Das einschlägige Windows-Werkzeug, um ISO-Abbilder auf CDs (ISO bis 700 MB) oder DVDs (ISO größer als 700 MB) zu brennen, ist das Tool Imgburn (auf Heft-DVD, Download unter http://imgburn.com). Wählen Sie hier die Option „Imagedatei auf Disc schreiben“. Der wichtigste Punkt des Folgedialogs ist links oben „Quelle“ mit dem kleinen Ordnersymbol, über das Sie dann zur ISO-Quelldatei navigieren. Bei eingelegtem Rohling wird dann die bunte Schaltfläche links unten aktiv, mit der Sie den Schreibvorgang auslösen.
Das beste Werkzeug, um unter Windows ISO-Abbilder auf USB oder SD-Karten zu kopieren, ist der Win 32 Disk Imager (auf Heft-DVD, Download unter http://sourceforge.net/projects/win32diskimager). Hier genügt es, die Quelldatei („Image File“) und das Zielgerät („Device“) anzugeben. Die Schaltfläche „Write“ startet den Kopiervorgang. Der Win 32 Disk Imager schreibt eine bitgenaue Rohkopie auf das Zielgerät und wird nur dann ein bootfähiges Medium erstellen, wenn das ISO-Abbild eine Bootumgebung enthält. Dies ist aber bei allen uns bekannten Abbildern der Fall.
Eine Alternative, um unter Windows ISO-Abbilder auf USB oder SD-Karten zu kopieren, ist Unetbootin (auf Heft-DVD, Download unter http://unetbootin.sourceforge.net). Hier wählen Sie im Dialog unten die Option „Abbild“ und navigieren mit der Schaltfläche „…“ zur gewünschten Datei. Nach Klick auf „Öffnen“ erscheint der komplette Pfadname im Eingabefeld. Danach wählen Sie neben „Typ“ die Option „USB-Laufwerk“, und neben „Laufwerk“ geben Sie den Laufwerksbuchstaben des USB-Sticks an. „OK“ startet den Kopiervorgang. Anders als der Win 32 Disk Imager schreibt Unetbootin seine eigene Bootumgebung auf das Zielmedium. Das Medium wird somit auch bootfähig, wenn das ISO-Abbild keine Bootumgebung beinhaltet. Andererseits funktioniert diese Bootumgebung aber nur für Ubuntu-basierte Distributionen.

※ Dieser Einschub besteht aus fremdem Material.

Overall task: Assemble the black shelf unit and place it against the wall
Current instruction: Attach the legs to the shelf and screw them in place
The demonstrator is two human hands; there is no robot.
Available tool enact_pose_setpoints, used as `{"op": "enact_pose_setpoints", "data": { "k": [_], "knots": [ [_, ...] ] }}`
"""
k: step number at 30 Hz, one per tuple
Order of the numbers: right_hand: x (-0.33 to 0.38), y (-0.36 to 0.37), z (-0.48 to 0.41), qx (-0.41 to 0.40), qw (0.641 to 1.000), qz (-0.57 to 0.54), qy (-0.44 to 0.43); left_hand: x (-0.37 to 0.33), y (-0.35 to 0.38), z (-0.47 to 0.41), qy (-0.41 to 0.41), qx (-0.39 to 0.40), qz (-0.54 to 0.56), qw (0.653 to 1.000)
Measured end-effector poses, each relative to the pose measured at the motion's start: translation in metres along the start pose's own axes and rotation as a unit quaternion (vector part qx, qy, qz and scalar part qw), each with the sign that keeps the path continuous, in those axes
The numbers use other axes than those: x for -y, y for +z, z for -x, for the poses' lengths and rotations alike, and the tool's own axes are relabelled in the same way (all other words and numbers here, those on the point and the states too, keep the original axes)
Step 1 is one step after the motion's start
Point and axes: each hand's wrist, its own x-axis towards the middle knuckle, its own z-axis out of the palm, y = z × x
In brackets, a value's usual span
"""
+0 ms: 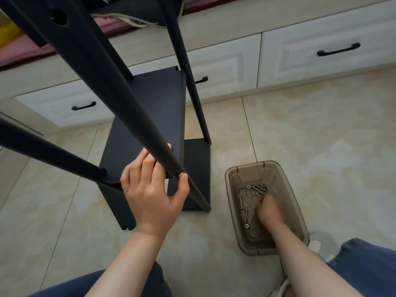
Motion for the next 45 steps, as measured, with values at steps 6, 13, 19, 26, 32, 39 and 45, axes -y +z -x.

5. Livesystem und Installationsmedium
Windows-Nutzer kennen eine Setup-DVD zur Systeminstallation, aber keine Livesysteme. Die ISO-Abbilder aller populären Linux-Desktop-Distributionen sind aber beides – Livesystem inklusive Installer. Das ist ein großzügiger Service, weil er das Ausprobieren eines Systems erlaubt und die tatsächliche Installation direkt aus dem laufenden Livesystem. Die weitreichenden Möglichkeiten, die ein Livesystem bietet, sind aber auch Anlass zu Missverständnissen: Ist ein ISO-Livesystem, das auf ein beschreibbares Medium (USB) kopiert wird, nicht genau dasselbe wie ein auf USB installiertes Linux? Nein! Livesysteme bleiben auch auf einem beschreibbaren Laufwerk unveränderlich, alle Änderungen gehen beim nächsten Shutdown wieder verloren. Wer Linux auf USB installieren will, muss die Installation genauso durchlaufen wie bei der Einrichtung auf interner Festplatte.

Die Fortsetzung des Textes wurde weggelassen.